# WORK INSTRUCTION:
Look through the lines below for the word "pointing", and copy every line that has it.
= = = =
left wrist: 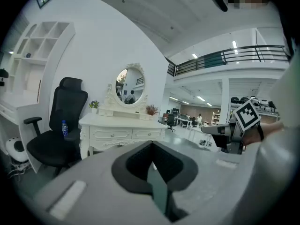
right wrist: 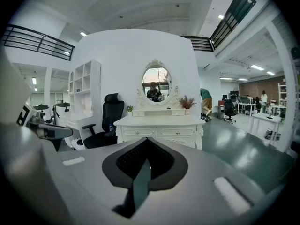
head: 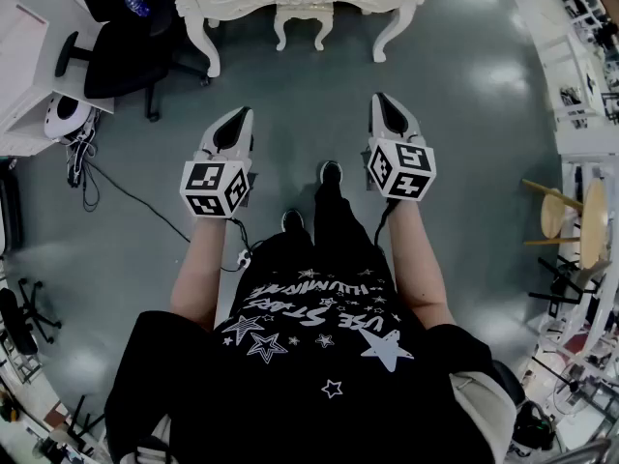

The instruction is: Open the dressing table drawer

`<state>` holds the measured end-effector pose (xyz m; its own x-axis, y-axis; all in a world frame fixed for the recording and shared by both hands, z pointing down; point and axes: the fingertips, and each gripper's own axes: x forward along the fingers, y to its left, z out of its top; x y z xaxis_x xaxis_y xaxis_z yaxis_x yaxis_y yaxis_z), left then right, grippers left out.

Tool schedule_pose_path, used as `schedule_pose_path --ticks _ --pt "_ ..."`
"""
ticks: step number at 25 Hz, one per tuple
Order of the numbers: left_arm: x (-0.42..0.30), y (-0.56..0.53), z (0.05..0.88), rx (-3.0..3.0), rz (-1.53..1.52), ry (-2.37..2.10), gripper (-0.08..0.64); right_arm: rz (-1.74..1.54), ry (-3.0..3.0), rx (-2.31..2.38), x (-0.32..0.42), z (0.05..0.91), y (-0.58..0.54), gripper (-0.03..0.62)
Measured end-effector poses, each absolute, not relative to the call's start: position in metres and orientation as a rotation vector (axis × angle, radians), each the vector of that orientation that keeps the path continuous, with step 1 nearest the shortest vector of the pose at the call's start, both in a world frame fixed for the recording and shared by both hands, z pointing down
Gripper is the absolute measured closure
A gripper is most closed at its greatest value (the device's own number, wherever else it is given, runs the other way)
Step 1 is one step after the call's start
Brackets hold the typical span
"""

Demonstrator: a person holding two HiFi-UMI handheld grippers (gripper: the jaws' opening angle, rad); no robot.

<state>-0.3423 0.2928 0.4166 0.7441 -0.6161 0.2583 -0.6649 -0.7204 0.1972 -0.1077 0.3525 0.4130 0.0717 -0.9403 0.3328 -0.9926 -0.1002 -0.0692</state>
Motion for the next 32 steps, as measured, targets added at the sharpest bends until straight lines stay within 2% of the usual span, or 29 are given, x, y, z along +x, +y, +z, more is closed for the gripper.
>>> schedule_pose_path --ticks 20,21,22,25,32 --pt "-0.342 0.299 0.418 2.65 0.254 -1.05 0.56 0.471 -2.065 2.186 -0.111 0.412 0.341 0.561" --pt "-0.342 0.299 0.419 2.655 0.253 -1.043 0.56 0.475 -2.066 2.18 -0.112 0.413 0.34 0.532" --pt "-0.342 0.299 0.419 2.66 0.255 -1.037 0.56 0.482 -2.066 2.177 -0.113 0.415 0.339 0.457" --pt "-0.347 0.296 0.419 2.657 0.248 -1.044 0.56 0.491 -2.056 2.169 -0.117 0.418 0.336 0.397" --pt "-0.351 0.285 0.418 2.647 0.234 -1.071 0.558 0.488 -2.07 2.137 -0.109 0.418 0.322 0.37"
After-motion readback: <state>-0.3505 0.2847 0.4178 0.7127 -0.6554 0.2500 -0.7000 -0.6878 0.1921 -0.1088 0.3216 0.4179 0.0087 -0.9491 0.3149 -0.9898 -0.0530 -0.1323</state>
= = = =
# SOLUTION TO THIS EXERCISE:
`<state>` holds the measured end-effector pose (xyz m; its own x-axis, y-axis; all in a world frame fixed for the recording and shared by both hands, z pointing down; point and axes: the fingertips, and each gripper's own axes: x forward along the fingers, y to its left, z out of its top; x y z xaxis_x xaxis_y xaxis_z yaxis_x yaxis_y yaxis_z), left then right, grippers left out.
Measured end-effector poses, each absolute, not relative to the call's start: position in metres and orientation as a rotation vector (axis × angle, radians), each the vector of that orientation that keeps the path continuous, with step 1 nearest the shortest vector of the pose at the call's start, both in a world frame fixed for the recording and shared by both hands, z pointing down

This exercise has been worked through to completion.